Your goal
Search term "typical": please show all lines in the listing that contain it.

Records supplied
--- START ---
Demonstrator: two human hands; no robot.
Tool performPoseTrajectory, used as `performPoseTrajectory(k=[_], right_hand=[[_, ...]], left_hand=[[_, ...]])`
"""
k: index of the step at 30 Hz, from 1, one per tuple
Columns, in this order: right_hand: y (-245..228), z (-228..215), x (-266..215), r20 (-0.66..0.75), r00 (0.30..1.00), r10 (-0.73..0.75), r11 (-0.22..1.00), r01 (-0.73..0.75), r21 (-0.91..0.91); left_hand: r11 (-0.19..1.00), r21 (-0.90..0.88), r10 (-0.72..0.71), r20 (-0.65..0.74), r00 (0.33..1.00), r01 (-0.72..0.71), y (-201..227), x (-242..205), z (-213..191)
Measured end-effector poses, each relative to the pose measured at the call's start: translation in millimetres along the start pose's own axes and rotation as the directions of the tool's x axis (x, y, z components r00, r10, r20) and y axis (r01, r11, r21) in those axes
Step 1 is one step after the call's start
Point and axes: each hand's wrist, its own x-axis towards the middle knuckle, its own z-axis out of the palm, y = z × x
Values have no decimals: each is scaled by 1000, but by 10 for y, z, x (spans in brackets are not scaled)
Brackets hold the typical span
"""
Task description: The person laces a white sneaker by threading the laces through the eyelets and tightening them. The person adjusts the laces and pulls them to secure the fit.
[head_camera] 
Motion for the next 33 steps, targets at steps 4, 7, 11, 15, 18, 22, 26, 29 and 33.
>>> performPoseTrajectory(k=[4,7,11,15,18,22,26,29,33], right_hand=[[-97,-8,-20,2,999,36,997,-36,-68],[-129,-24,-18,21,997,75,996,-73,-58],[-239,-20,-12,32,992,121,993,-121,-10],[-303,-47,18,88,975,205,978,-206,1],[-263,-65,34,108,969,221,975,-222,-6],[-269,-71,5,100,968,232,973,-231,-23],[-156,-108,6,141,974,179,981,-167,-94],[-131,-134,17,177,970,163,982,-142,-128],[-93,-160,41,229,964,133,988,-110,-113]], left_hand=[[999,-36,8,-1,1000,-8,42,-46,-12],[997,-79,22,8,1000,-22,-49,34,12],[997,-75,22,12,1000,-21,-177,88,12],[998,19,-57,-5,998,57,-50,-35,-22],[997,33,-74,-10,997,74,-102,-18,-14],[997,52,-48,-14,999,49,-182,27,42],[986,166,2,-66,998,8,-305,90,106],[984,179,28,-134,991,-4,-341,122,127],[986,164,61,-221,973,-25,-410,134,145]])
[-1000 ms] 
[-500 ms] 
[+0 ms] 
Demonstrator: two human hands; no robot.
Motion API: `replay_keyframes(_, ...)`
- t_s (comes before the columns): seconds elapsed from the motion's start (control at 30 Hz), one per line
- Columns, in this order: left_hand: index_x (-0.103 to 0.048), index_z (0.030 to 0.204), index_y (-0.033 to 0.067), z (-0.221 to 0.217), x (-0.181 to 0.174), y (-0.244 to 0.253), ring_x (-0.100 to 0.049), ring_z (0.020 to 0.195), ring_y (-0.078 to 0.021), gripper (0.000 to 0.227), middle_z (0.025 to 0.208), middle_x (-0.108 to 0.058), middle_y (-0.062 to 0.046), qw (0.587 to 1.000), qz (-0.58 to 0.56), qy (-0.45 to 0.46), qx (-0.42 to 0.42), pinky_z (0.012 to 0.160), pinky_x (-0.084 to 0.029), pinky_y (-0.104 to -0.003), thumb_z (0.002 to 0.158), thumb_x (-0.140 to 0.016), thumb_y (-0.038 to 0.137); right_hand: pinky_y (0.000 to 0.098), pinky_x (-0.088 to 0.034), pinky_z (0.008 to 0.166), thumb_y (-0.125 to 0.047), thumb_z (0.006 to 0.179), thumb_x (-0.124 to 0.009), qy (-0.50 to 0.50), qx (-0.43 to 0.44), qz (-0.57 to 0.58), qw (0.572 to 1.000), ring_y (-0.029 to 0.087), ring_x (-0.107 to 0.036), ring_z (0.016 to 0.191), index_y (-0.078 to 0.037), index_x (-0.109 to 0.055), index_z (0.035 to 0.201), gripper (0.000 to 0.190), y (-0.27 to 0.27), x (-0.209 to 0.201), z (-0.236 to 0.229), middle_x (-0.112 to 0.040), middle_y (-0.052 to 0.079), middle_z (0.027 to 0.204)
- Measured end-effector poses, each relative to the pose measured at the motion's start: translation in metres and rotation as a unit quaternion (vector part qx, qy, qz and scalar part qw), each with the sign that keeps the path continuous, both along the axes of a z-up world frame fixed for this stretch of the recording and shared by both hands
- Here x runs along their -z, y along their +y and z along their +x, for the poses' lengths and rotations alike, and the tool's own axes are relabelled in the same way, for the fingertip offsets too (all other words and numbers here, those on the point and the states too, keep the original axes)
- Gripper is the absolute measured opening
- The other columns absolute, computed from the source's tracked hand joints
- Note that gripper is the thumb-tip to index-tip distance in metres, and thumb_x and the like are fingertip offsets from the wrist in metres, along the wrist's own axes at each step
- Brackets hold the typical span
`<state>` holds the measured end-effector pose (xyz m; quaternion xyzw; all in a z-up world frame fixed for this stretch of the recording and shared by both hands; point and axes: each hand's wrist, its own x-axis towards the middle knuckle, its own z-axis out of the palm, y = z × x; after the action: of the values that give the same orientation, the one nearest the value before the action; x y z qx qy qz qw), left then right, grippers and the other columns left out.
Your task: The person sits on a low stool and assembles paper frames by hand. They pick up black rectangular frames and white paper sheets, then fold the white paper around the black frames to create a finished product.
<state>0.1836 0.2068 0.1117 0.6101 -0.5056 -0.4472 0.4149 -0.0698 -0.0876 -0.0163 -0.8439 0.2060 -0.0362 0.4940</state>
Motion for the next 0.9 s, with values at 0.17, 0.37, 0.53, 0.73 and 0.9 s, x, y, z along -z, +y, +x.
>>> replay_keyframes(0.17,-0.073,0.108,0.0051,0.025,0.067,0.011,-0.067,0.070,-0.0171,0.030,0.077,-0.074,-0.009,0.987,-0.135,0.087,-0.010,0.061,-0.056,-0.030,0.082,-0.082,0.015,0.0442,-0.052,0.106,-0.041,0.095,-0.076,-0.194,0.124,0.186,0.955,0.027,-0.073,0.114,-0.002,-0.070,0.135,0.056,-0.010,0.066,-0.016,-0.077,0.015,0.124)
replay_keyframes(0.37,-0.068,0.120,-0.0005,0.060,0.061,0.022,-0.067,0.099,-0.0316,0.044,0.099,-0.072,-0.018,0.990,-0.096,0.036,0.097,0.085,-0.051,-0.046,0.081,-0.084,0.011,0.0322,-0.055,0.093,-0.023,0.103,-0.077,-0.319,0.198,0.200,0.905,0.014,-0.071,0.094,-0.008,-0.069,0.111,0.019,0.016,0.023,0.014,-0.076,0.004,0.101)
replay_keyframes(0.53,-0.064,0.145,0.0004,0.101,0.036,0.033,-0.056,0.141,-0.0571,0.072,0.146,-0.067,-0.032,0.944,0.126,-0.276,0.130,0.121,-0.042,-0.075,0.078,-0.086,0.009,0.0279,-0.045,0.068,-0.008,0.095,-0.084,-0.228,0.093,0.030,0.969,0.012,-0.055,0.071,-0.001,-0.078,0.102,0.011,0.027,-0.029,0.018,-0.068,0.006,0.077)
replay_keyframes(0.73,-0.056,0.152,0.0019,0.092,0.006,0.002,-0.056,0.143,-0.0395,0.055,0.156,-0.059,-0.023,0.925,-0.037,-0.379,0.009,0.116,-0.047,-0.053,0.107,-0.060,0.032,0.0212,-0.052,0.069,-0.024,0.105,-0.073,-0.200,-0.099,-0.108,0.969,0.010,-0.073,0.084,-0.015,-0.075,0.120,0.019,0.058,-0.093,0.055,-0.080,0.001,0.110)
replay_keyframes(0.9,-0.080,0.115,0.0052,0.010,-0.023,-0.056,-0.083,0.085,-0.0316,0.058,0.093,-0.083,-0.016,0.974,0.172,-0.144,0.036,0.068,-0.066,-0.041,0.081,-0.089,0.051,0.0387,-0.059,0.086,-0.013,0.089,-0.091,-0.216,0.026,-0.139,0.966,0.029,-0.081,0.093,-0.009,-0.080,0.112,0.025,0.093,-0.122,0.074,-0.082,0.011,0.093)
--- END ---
Reply to the exercise
Brackets hold the typical span
- Brackets hold the typical span

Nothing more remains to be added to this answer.